4. An application to adjourn was made by Mr Read who attempted to contact the appellant on the telephone without success. It was refused as I am satisfied that the interests of justice and fairness do not require this hearing to be adjourned. There is no reason for the appellant’s failure to attend. There is no medical evidence to justify or account for his actions. There is within the tribunal papers a comprehensive documents bundle, and the appellant was represented by Mr Read who was able to make submissions on his behalf. A direction made at the error of law stage provided that the witness statements shall stand as evidence in chief of the maker. I accept, however, that the appellants actions prevent the Senior Presenting Officer from cross-examining the appellant on the content of his statements which is a relevant factor.
5. Previous applications for an adjourned, made as a result of the unavailability of counsel previously instructed, were refused as there was no basis for granting an adjournment for that reason. In any event, Mr Read, an experienced advocate in this area of law, was able to attend.
6. Mr Read was able to provide a copy of his skeleton argument digitally and the hearing commenced, on a submissions only basis, from 11:20 AM, by which time the appellant had still not attended.
7. In his skeleton argument at [17] Mr Read identified the issues at larger as being whether:
1. The Appellant is at risk of persecution or serious harm in Vietnam due to his political opinion or imputed political opinion;
2. The Appellant is at risk of serious harm from a loan-shark in Vietnam to whom he is indebted;
3. There is insufficiency of protection in Vietnam;
4. Internal relocation would be unreasonable or unduly harsh;
5. The Appellant's removal to Vietnam would breach Arts 2, 3 or 8 ECHR;
6. There are very significant obstacles to A’s reintegration into Vietnam in accordance with para 276 ADE(1)(vi) of the Immigration Rules (IR).
8. It is one of the preserved findings from the First-tier Tribunal that the appellant attended the Formosa demonstration in Vietnam. In relation to this aspect the First-tier Tribunal Judge found:
“53. The Appellant has lodged photographs which he says depicted in the process of participation in the Formosa demonstrations. The Appellant is seen in a small number of photographs taken in Vietnam. These are found in the Appellant’s supplementary bundle commencing at page 18. I accept those photographs are genuine and I attach weight to them. I find that the Appellant attended the demonstrations but was a minor participant.
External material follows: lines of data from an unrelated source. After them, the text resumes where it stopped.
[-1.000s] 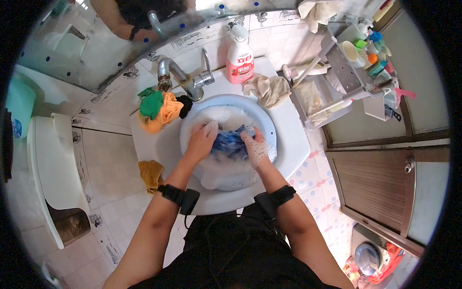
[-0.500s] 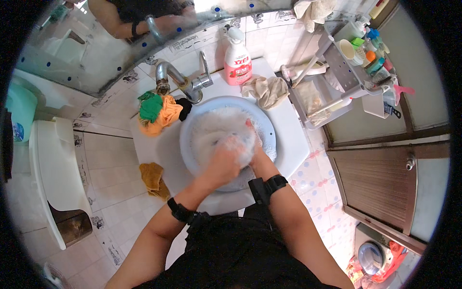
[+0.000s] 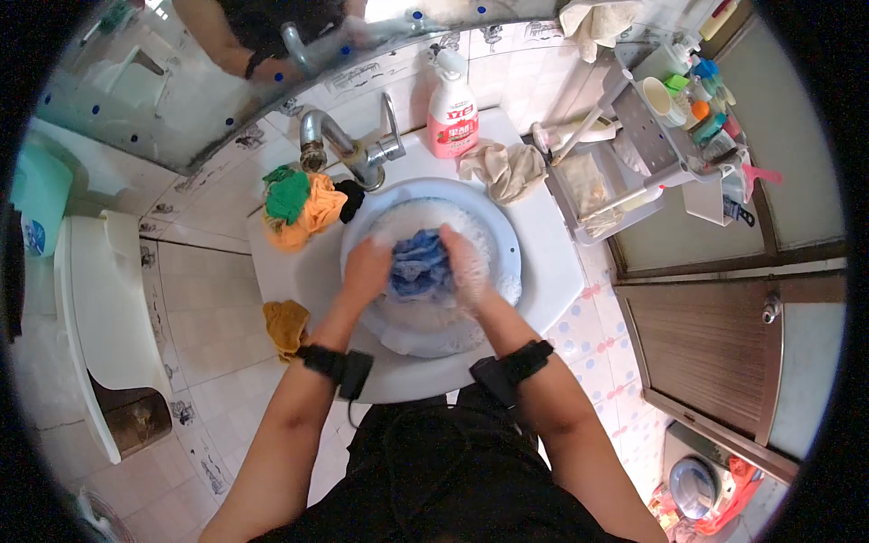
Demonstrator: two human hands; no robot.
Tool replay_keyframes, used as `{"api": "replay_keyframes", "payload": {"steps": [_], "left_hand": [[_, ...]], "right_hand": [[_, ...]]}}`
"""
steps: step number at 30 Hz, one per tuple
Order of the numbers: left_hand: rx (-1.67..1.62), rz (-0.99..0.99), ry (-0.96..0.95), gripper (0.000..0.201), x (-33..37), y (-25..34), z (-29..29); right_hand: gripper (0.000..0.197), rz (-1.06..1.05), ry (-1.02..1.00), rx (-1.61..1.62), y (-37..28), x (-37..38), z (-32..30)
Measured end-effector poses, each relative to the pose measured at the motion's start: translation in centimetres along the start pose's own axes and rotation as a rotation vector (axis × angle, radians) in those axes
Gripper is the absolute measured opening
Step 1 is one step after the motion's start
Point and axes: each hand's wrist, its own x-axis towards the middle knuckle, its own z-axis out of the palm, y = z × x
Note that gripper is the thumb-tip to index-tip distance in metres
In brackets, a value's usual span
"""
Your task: Hand-wash a blue garment and a tan towel in a basin with soapy water.
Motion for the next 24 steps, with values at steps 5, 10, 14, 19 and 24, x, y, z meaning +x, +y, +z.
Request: {"api": "replay_keyframes", "payload": {"steps": [5,10,14,19,24], "left_hand": [[0.307,0.23,0.016,0.052,-4.1,1.4,-2.5],[-0.024,0.478,-0.016,0.071,-3.9,6.7,-3.8],[-0.037,0.345,-0.102,0.056,-2.3,5.3,-3.0],[-0.314,0.246,-0.156,0.037,-3.4,6.5,-5.5],[-0.76,0.352,-0.144,0.039,-4.5,6.6,-8.4]], "right_hand": [[0.052,-0.203,-0.028,-0.355,-3.7,-0.6,-0.2],[0.041,-0.605,-0.09,-0.813,-4.2,-1.9,4.3],[0.038,-0.408,-0.054,-0.712,-5.5,-2.9,4.1],[0.045,-0.445,-0.351,-1.169,-3.6,-3.1,0.5],[0.046,-0.405,-0.297,-1.443,0.1,-0.9,-3.6]]}}
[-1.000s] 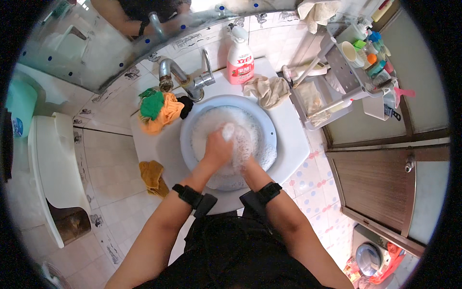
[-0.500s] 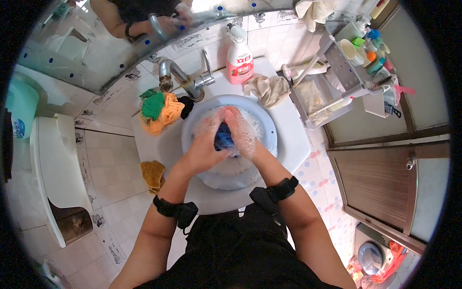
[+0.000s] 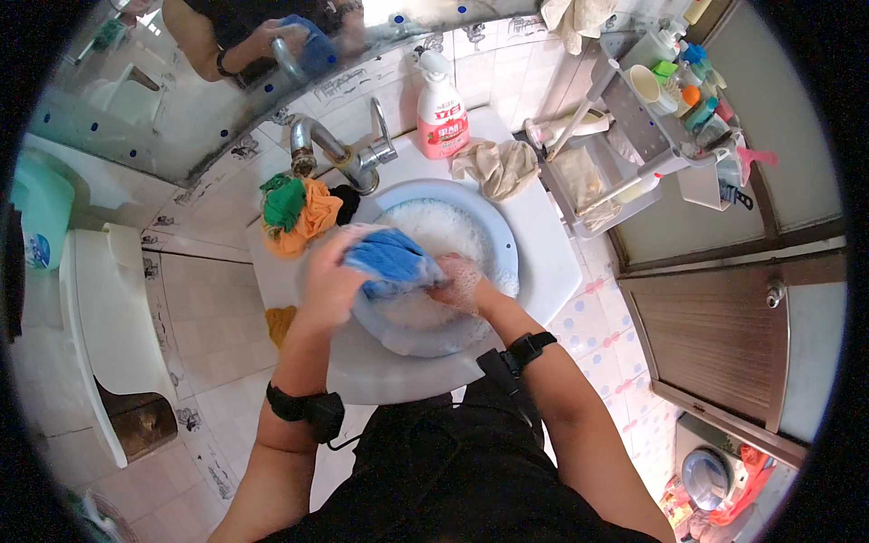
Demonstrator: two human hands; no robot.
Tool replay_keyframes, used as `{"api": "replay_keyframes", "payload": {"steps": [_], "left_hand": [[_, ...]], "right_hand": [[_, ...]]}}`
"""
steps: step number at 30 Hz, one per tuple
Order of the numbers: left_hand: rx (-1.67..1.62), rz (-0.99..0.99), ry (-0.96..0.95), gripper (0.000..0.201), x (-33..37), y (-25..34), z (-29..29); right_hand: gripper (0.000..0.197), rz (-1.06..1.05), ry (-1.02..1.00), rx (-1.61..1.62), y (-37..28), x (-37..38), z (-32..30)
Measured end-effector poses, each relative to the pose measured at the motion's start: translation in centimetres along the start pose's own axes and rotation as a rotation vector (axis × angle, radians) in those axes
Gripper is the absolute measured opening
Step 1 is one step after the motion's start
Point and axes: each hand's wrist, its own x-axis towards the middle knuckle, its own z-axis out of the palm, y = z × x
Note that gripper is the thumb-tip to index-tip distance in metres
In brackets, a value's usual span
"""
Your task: Hand-wash a blue garment and a tan towel in a basin with soapy water.
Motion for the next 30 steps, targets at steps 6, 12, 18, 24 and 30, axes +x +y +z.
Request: {"api": "replay_keyframes", "payload": {"steps": [6,12,18,24,30], "left_hand": [[-0.747,-0.052,0.299,0.037,-0.5,1.1,-2.1],[-0.094,-0.408,0.289,0.048,0.3,-9.3,-3.4],[0.959,-0.185,0.048,0.068,1.7,-12.5,3.1],[0.996,-0.401,-0.275,0.052,3.8,-14.3,3.9],[0.672,0.131,0.005,0.038,1.0,-7.2,7.6]], "right_hand": [[0.043,0.22,0.096,0.585,5.2,-0.2,1.8],[0.07,0.365,0.387,1.466,3.2,0.0,-0.7],[0.077,0.546,0.467,0.868,3.2,0.8,1.0],[0.085,0.593,0.595,0.783,2.5,1.1,3.6],[0.075,0.649,0.347,1.687,-0.7,1.5,0.4]]}}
54. The Formosa demonstrations were about the ecological marine disaster and were not directly an anti-government politically motivated demonstration. Formosa is a Taiwanese company. Protesters were unhappy at both the Taiwanese company and the Government’s response. I find that the Appellant had no political persuasion against the Government. He was motivated by the effects of the ecological disaster only.”
9. There is insufficient evidence to support claims that the appellant faces a real risk for his attendance at the demonstration as a result of an adverse profile. There is insufficient credible evidence to show that the appellant has come to the attention of the authorities for his political beliefs or activities in Vietnam or that he had any contact with, or role as, a leader or organiser of the demonstration.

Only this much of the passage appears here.